Jersey City skyscrapers
Long-time residents of Jersey City are being pushed out


By Richard Smith and Christian Estevez
With skyrocketing rents outpacing what most ordinary people can afford, Jersey City should be coming to terms with the fact that its residents are being priced out and forced out.

Developers who are making unfathomable amounts of money building homes for wealthy new residents have no incentive to solve this problem. It is time for Mayor Steven Fulop and the City Council to adopt an effective policy that requires developers to make at least 20 percent of new homes affordable as a way to curb the gentrification that is emptying Jersey City of longtime residents. In the case of city-owned land, or when public subsidies are used, the percent should go above 20 percent.

For decades, our state’s urban cores suffered from disinvestment, while wealthy suburban communities boomed. This disparity, driven by many towns’ exclusionary zoning laws, has helped make New Jersey one of the most racially and economically segregated states in the country.

As New Jersey’s urban communities revitalize, working families and communities of color in places like Jersey City are at the losing end of a real estate market that pursues profits over fairness and high rents over fair rents.

After living in Jersey City through challenging decades of disinvestment, lower-income African American and Latino families are being particularly threatened with displacement as investment floods in.

While we welcome additional investment in New Jersey’s cities, it must not come at the cost of displacement and homelessness. Our elected officials have an obligation to prevent the negative impacts that rapid gentrification has on our state’s most vulnerable communities.

Jersey City’s elected leaders must act – or they risk turning the city into an exclusive enclave of the rich and powerful.

It is irresponsible that Jersey City has added thousands of new apartments in recent years, rewarding developers with lucrative density increases, without putting inclusionary zoning requirements in place to protect lower-income families – as permitted under state law.

Left to their own devices, powerful developers will build housing for people earning over $100,000 annually and call these units “affordable.”

But that is not where the greatest need is.

Jersey City must target new affordable housing requirements to protect families earning as little as $20,000 to $45,000 per year – where the need is greatest.

And officials must prevent new requirements from being undermined by loopholes that would allow developers to wriggle out of their affordable housing requirements.

An effective fair housing policy must focus on housing – not be subverted as a tool to meet other goals while allowing gentrification to take over the city.

Mayor Fulop’s press releases and social media posts in recent years have claimed that his administration is going to address this issue. Most recently, the mayor wrote on social media last November that “Jersey City will be enacting an inclusionary zoning ordinance like many other major cities. … It is very close to becoming reality and will be a huge benefit to keeping Jersey City a special mixed-income community.”

But to date, there has been no real progress. While the mayor’s promises go unmet, developers are making Jersey City a “special” community for New York transplants who think nothing of paying $1 million for a condo – at the expense of the city’s African-American and Latino residents.

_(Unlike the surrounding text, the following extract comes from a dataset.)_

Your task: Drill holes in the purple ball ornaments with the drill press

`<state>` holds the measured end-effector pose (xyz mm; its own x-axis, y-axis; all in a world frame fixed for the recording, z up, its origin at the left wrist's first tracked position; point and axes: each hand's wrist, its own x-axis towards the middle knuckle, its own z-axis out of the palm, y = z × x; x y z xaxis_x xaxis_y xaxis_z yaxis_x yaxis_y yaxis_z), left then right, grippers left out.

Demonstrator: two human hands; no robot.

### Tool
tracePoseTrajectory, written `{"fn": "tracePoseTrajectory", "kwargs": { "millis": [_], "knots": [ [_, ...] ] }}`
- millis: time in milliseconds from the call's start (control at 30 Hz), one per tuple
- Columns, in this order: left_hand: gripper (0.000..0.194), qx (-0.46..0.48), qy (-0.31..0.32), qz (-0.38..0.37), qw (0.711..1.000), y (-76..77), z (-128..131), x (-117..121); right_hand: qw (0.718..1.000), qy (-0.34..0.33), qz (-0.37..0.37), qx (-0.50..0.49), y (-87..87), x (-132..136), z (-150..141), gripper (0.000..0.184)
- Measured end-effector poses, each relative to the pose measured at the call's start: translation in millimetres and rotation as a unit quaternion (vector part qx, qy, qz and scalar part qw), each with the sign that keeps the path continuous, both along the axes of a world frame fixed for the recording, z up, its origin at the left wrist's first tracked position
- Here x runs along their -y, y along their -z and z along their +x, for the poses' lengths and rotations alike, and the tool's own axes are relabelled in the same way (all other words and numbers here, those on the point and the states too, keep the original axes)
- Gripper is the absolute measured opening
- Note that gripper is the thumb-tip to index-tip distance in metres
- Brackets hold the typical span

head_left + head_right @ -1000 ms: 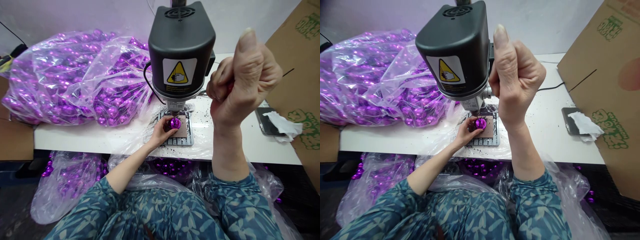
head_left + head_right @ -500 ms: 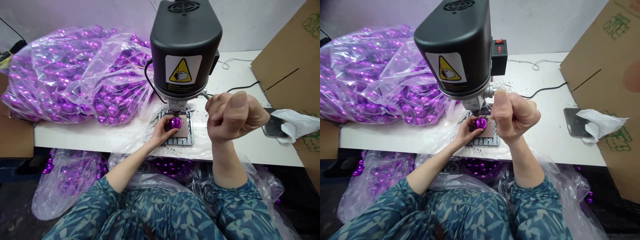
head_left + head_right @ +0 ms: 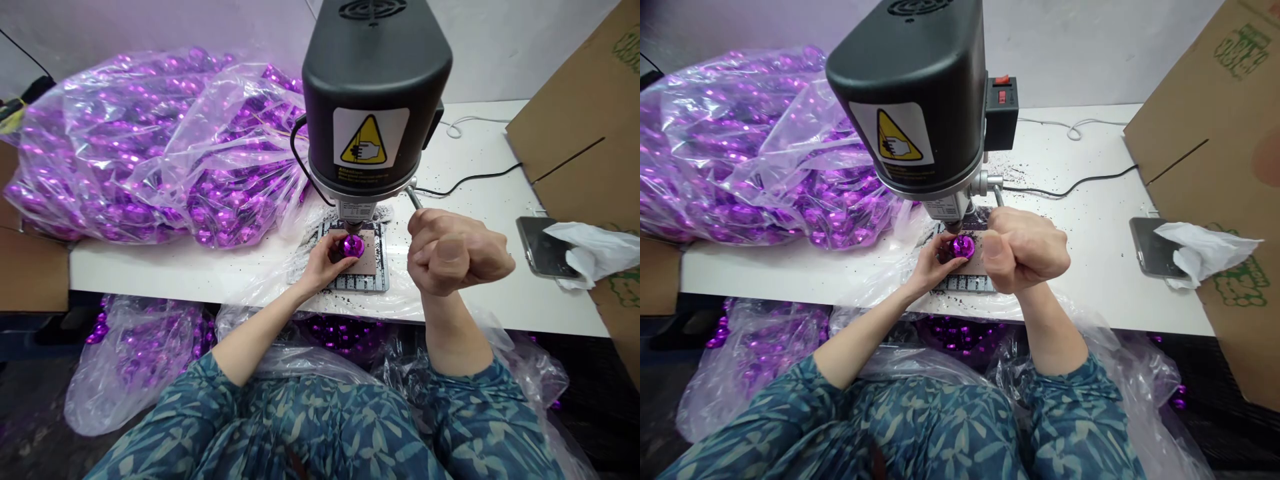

Indeed, while Jersey City stands still, other nearby cities have put in place protections for longtime residents and adopted equitable housing policies, including Hoboken, Newark and Union City. These ordinances require homes to be affordable at the lowest possible ranges.

Hoboken is even in the process of strengthening its affordable housing ordinance.
These gentrifying communities have benefited from the leadership of mayors like Dawn Zimmer, Ravinder Bhalla, Ras Baraka, and Brian Stack. Yet in the face of incredible progress, Jersey City, which has the greatest potential and the highest need, lags behind.

The time for Jersey City to adopt an effective housing policy has arrived.
We urge Mayor Fulop and the City Council to do what should have been done long ago: Adopt an inclusionary zoning ordinance that ensures that all residents of Jersey 

City benefit from the private market interest in the city. The ordinance should require all developments to have a minimum of 20 percent affordable housing. No buyouts, no loopholes, and no scams.

We need legislation that forces developers to address the negative consequences of gentrification. And we need it now.

Christian Estevez is president of the Latino Action Network and Richard Smith is president of the NAACP New Jersey State Conference.